Once Lokpal is in place, will we continue to drive bikes without helmets, and escape 500 rupee bills by a 50 rupee bribe? Will we continue making black money by doing undervalued land dealings? Will we continue building buildings without adequate permissions? Will we continue bribing government officers to process a file faster?

Think of the different forms of corruption that is taking place in our country. In most cases, you pay bribes because you have something to hide. You pay bribes because you may not have satisfied all the legal requirements that you are supposed to follow. You pay bribes to motivate officers.

In cases where officials/politicians demand bribes to get something done, you already have someone called vigilance. How many are making use of that body? The difference made when vigilance is brought under Lokpal is peripheral.

India Against Corruption website says if any work of any citizen is not done in prescribed time in any government office, Lokpal will impose financial penalty on guilty officers, which will be given as compensation to the complainant. Currently, don't courts do that?

Financial penalty on guilty officers to be given as compensation to the complainant and recovery of stolen money [instead of a limited fine] are amendments that we will have to make in our constitution for Lokpal. Though I do not back Lokpal, these amendments (which will apply to Judicial courts too) SHOULD be brought in. I express my gratitude to Anna and his team for putting pressure on government to bring this much needed amendment. If Lokpal ever manages to become a hit, then it will be because of this amendment.
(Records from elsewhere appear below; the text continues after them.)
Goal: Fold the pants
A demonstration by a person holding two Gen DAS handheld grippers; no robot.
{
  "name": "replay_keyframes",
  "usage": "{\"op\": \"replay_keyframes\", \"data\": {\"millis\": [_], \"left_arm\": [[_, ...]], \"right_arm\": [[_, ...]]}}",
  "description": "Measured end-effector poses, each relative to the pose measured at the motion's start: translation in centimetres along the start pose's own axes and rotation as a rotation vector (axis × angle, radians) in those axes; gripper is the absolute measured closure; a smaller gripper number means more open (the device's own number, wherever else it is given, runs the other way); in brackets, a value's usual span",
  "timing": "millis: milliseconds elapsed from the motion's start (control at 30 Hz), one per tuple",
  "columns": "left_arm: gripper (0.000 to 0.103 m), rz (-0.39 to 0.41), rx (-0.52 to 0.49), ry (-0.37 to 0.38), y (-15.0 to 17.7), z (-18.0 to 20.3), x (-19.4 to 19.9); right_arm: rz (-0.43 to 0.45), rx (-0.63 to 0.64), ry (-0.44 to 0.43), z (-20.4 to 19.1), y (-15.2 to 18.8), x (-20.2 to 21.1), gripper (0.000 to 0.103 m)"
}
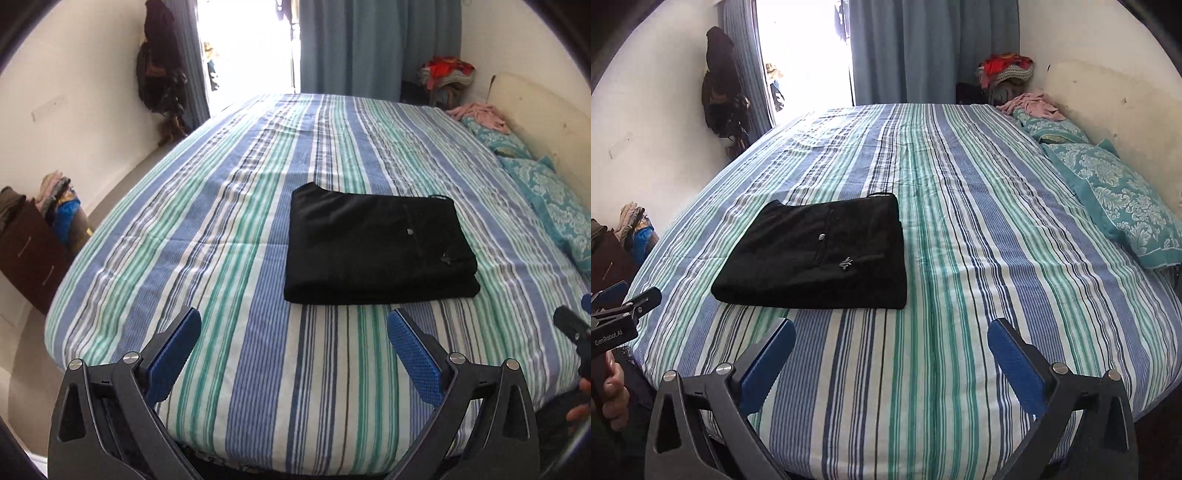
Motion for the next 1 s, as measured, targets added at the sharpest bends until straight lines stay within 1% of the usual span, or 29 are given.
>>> {"op": "replay_keyframes", "data": {"millis": [33, 100, 200, 333, 433, 533, 733, 1000], "left_arm": [[0.002, -0.004, 0.020, -0.004, 0.3, -0.2, 0.6], [0.002, -0.046, 0.037, 0.005, 1.1, -0.5, 1.4], [0.002, -0.089, 0.013, 0.013, 2.5, -0.5, 2.5], [0.002, -0.083, -0.033, -0.020, 3.6, -0.5, 4.3], [0.002, -0.058, -0.048, -0.032, 3.8, -0.7, 5.7], [0.002, -0.053, -0.062, -0.034, 3.9, -0.6, 6.5], [0.002, -0.068, -0.087, -0.011, 4.5, -0.1, 6.8], [0.002, -0.092, -0.105, -0.020, 4.8, 0.2, 6.5]], "right_arm": [[0.009, 0.007, 0.000, -0.8, 0.6, 0.9, 0.000], [0.019, 0.025, 0.006, -2.3, 1.8, 2.4, 0.000], [0.018, 0.039, 0.013, -3.7, 3.4, 3.9, 0.000], [0.015, 0.009, 0.008, -4.1, 4.6, 5.6, 0.000], [0.020, -0.001, -0.002, -4.3, 4.8, 7.0, 0.000], [0.013, 0.006, 0.000, -4.7, 4.8, 8.0, 0.000], [-0.027, -0.004, 0.000, -5.0, 5.3, 8.3, 0.000], [-0.018, 0.028, 0.024, -5.7, 5.1, 8.5, 0.000]]}}
Point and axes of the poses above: each gripper's, at about its wrist camera, not at the fingertips, and x roughly against the way its jaws point, z to its right, y to its underside, the point moved 5 cm from there along -x, roughly the way its jaws point, and after that the axes turned 2 degrees about z, right-handed, at the moved point
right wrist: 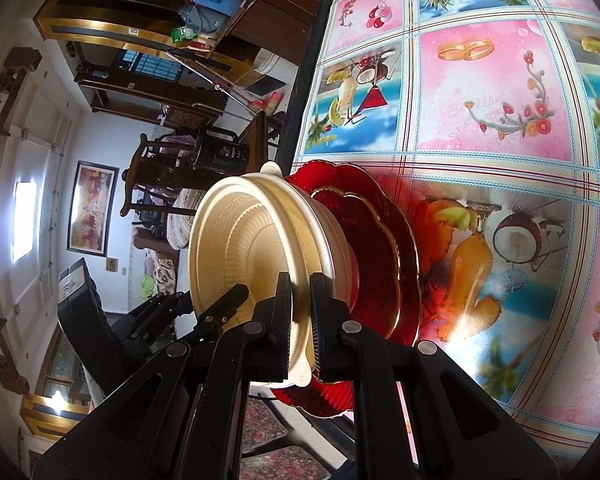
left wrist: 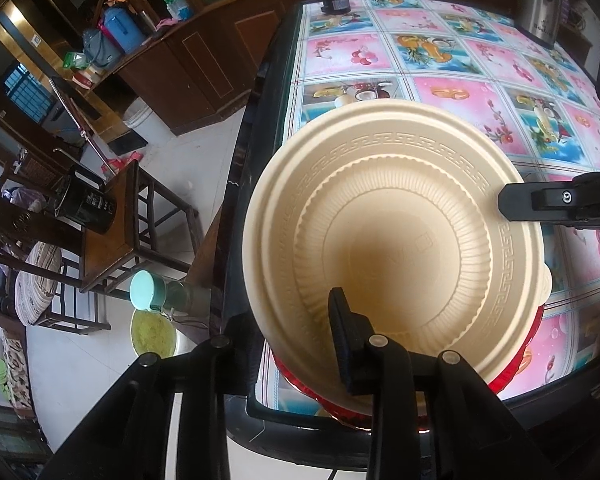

There are many more good suggestions in the Jan Lokpal bill that Anna has put forward; like random selection of benches using computers, removal of restrictions that demand preapproval from the government to prosecute public servants & ministers, mandatory property statements from Public Servants, etc. Let's incorporate those great suggestions into our current system -- a system which we are very proud of -- and thus make it better; than by appointing an autocrat to control democratically elected leaders. 


prajith said...
This comment has been removed by the author.
prajith said...

Now that Supreme Court has quashed the allocation of 122 licences, I suppose you may now agree with the opinion of CAG.
Also CAG based his estimate not only on 3G prices but also on the fact that one company (a late entrant) offered around Rs 7000 crores for spectrum (but they were not given spectrum because the Gov. followed First come First serve policy). Again one more fact- One of the companies which got spectrum at throw away price resold 75% of its share to a Foreign company for over Rs 7000 crores just after 6 months.
CAG opinion is based on hard facts, not on fantasies

vivekstanley said...


The Supreme Court canceled the 122 odd licenses because they were given unfairly and non transparently. That does not mean that CAG's assumption of '2G is equivalent to 3G' is correct; precisely because:
1) 3G is 4 times more efficient than 2G.
2) 2G was not limited to 3 players per circle; unlike 3G.

Prajith, in no place did I assume that everything that CAG finds is wrong.

I said, "the option for government to reject whole or part of recommendations by CAG should be kept open. That's because CAG considers only receipts and expenditure; not upliftment that happens to people of a nation when government distributes spectrum at low prices. Once CAG is clubbed with Lokpal, its recommendations have to be followed."

I was pitching for a condition where government can counter or reject CAG's recommendations wholly or partly, provided government properly explains the reason for rejection of a recommendation.


Yes, by 2008, the demand for spectrum was so high; so high that Raja's tweeked first come first serve policy could not handled the demand fairly. But then, don't forget that this high demand was created by government's inaction. Government did not allot any spectrum to any operators between 2006 & 2008.

In such a situation, the government should have either not changed NDA's first cone first sreve policy or should have auctioned the spectrum; with a larger bracket of say 10 players per circle instead of 3. Three players per circle is just not enough competition. Being able to communicate at cheap rates is more important than government making money!